**WHAT TO WORK ON**
Could you show each line of the records that contains the word "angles"?

**EXTRACTED ENTRIES**
____
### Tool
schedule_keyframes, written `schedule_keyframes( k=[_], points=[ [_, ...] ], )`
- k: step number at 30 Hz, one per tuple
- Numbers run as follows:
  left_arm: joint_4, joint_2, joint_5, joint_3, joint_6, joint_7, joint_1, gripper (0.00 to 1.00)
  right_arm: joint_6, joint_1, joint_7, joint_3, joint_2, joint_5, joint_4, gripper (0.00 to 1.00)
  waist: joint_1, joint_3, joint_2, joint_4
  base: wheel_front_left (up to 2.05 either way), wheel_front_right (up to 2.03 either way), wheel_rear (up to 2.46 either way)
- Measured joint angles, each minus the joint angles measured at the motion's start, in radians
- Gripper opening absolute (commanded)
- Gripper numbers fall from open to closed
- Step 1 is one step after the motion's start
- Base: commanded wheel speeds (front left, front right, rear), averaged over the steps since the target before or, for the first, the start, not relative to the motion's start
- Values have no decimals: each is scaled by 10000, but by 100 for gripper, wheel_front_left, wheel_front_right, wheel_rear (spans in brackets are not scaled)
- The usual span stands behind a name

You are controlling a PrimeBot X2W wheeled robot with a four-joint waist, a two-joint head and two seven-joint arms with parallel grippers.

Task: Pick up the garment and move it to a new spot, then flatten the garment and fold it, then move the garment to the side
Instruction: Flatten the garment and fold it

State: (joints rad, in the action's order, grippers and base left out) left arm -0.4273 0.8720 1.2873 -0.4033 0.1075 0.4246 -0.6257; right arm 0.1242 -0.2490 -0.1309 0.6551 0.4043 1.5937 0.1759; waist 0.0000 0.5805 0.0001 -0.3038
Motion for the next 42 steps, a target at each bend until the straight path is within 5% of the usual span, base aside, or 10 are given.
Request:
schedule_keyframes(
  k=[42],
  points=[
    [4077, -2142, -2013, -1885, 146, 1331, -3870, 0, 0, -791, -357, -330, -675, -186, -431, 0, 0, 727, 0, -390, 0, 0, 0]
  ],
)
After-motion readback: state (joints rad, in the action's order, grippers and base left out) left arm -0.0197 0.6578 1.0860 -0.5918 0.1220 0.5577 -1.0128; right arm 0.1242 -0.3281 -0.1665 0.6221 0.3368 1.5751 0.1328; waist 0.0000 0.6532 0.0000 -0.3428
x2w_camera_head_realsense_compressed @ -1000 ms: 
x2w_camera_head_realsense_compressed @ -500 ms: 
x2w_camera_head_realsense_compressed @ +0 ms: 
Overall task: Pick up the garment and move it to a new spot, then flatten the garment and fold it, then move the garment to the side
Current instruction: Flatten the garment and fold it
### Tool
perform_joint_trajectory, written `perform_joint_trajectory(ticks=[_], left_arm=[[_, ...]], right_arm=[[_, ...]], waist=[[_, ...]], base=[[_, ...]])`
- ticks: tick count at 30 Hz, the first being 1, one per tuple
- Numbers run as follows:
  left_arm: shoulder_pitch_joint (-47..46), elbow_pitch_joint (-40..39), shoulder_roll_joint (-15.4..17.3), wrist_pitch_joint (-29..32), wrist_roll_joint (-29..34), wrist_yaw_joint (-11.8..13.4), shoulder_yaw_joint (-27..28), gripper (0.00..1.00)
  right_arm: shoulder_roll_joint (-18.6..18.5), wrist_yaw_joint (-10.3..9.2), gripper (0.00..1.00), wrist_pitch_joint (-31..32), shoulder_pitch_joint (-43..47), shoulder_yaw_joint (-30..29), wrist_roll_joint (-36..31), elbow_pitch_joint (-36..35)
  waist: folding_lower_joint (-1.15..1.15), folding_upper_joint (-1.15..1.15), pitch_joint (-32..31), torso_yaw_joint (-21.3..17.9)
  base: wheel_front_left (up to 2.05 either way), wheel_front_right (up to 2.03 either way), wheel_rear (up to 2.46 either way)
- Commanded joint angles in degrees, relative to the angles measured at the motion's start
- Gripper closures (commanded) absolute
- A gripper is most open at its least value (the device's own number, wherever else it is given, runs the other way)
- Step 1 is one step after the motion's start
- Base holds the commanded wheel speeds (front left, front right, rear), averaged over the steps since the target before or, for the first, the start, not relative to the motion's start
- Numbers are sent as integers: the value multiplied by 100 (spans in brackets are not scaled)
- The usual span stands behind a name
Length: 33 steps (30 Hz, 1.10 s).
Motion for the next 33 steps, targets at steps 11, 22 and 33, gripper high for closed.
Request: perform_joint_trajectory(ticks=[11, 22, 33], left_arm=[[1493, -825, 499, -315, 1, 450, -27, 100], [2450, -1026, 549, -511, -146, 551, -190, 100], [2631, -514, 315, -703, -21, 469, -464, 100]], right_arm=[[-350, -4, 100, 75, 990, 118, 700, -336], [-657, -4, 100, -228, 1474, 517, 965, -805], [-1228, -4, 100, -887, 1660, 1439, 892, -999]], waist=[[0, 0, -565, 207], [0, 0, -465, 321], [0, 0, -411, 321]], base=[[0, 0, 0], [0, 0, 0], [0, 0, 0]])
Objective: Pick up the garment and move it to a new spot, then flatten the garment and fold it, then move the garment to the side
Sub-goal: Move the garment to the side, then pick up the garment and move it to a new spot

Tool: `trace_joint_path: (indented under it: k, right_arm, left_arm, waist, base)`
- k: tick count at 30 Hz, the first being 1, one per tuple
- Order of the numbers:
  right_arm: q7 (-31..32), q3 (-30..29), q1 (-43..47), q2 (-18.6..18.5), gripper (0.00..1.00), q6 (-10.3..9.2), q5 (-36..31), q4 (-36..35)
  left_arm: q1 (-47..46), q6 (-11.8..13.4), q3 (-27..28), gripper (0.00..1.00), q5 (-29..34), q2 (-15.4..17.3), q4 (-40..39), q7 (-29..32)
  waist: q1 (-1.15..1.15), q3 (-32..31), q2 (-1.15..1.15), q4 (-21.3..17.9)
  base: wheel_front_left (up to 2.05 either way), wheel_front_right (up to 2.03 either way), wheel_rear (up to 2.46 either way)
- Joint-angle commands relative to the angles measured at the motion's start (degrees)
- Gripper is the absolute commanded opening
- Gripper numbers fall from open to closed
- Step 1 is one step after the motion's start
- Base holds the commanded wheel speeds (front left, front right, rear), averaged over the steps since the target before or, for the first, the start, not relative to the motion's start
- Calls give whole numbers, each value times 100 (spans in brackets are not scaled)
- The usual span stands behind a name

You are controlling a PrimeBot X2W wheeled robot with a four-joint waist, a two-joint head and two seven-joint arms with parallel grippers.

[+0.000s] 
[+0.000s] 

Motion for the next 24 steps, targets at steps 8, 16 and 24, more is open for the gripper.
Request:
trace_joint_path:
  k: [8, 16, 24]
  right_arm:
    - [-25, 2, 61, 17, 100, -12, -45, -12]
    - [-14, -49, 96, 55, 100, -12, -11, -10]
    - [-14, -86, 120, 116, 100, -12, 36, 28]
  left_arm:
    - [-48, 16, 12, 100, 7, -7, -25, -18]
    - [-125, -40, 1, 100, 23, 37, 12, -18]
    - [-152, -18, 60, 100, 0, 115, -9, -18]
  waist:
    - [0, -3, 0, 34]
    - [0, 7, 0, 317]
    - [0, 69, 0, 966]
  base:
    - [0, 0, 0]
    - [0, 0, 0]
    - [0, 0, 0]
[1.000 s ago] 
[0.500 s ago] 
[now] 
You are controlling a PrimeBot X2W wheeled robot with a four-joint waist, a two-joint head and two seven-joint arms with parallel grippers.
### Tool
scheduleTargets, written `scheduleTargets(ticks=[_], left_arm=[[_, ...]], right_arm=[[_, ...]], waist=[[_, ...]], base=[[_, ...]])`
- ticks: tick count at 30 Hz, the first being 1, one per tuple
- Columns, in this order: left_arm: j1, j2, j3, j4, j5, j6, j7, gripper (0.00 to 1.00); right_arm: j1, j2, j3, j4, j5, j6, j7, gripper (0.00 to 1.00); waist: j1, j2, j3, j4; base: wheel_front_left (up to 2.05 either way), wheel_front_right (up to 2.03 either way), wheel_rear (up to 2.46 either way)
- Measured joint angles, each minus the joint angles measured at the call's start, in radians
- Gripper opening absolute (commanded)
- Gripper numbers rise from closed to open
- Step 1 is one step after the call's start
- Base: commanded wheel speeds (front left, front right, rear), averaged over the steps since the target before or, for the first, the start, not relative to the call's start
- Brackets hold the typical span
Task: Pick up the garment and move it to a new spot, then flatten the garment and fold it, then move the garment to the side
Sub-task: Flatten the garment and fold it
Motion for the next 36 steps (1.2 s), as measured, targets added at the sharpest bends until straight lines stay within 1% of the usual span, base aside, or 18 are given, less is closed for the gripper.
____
**EXPECTED ANSWER**
- Measured joint angles, each minus the joint angles measured at the motion's start, in radians
- Commanded joint angles in degrees, relative to the angles measured at the motion's start
- Joint-angle commands relative to the angles measured at the motion's start (degrees)
- Measured joint angles, each minus the joint angles measured at the call's start, in radians

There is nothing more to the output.